Não podia atuar de modo diferente neste caso porque se tratavam de medalhistas ou americanos. Mas confesso que não imaginei que o caso ganharia essa dimensão. 

BBC - Foi alvo de algum tipo de pressão?

De Cnop - Não. Foi tudo muito rápido, de madrugada. E não tem isso. Nunca sofri esse tipo de pressão administrativa ou do Executivo e não sofreria neste caso.

BBC - Até Lochte acabou pedindo desculpas. Como avalia a resolução do caso?

De Cnop - Fico feliz com o resultado, porque tudo se resolveu bem. Mas, do jeito que estava o inquérito, tinha 90% de certeza de que havia coisa errada ali.

Não era daquele jeito que eles tinham colocado. Sabia que a verdade era outra. Não sabia qual era, por que se inventou aquilo.

Minha decisão tomou o vulto que tomou porque os colegas que me sucederam no plantão foram tão ou mais rigorosos e conscientes do que era necessário fazer do que eu.

A gente tem a impressão de que a gente reposicionou a Justiça brasileira no mundo. É algo que já vinha ocorrendo, ainda que não dê nem para comparar com a Operação Lava Jato. Mas a Justiça brasileira é firme, sólida, séria, um dos pilares da nação - e foi por tratar todos igualmente que tudo isso aconteceu.

Apreender passaportes de medalhistas é algo muito difícil. Eles são heróis, mas um atleta que vem a um país para disputar uma Olimpíada é um exemplo para o mundo e não pode brincar desse jeito. Não está na casa dele. Tem que estar sujeito às regras.
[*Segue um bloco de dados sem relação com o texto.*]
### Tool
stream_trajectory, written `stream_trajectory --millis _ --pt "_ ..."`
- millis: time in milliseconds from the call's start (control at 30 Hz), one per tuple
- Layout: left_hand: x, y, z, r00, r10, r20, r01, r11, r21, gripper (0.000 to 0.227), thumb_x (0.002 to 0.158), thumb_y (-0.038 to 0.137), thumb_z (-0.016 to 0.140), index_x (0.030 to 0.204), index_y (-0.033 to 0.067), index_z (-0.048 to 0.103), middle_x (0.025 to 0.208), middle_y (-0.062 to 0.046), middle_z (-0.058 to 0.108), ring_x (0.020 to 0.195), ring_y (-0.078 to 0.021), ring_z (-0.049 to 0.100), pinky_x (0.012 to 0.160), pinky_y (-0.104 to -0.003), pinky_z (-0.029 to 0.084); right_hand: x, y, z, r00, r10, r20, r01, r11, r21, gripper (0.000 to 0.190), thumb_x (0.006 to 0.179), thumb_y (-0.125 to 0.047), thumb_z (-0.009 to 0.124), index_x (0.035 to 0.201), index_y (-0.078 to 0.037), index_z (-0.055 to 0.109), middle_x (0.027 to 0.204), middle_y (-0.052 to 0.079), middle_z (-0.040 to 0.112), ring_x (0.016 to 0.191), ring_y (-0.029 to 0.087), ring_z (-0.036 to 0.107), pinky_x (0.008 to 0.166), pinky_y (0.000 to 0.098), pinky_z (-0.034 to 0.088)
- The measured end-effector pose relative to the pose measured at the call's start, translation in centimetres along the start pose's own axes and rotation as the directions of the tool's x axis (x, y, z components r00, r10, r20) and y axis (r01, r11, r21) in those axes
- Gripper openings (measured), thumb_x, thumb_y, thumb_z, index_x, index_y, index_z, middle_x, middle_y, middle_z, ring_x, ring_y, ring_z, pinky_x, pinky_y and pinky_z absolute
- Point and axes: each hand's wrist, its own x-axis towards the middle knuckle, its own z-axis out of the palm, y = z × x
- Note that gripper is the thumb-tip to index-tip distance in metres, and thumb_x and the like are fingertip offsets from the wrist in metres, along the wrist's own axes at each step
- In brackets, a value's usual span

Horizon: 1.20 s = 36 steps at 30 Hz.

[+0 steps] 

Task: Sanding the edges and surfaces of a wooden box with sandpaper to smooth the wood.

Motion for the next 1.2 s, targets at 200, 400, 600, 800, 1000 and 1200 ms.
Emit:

Acredito que eles acharam que estavam em um país onde podiam fazer tudo, e não é assim. Achavam que podiam brincar com as instituições, com a polícia. Se não é assim nos Estados Unidos, por que seria assim aqui?

Agora, as pessoas vão pensar seriamente antes de vir para cá e fazer algo errado.

BBC - Muitos elogiam a forma como isso foi resolvido. Mas outros dizem que a polícia deveria ser tão eficiente na resolução de outros crimes cotidianos do Rio envolvendo brasileiros, já que a maioria não são solucionados.

De Cnop - Tenho a mesma crítica. Torço por um Brasil melhor, faço minha parte por um Brasil melhor.

E quero ficar como os americanos, que são absolutamente duros, que investigam tudo, que a sociedade ajuda. Mas nossa realidade realmente não é essa. A gente aceita essa crítica, porque ela é verdadeira.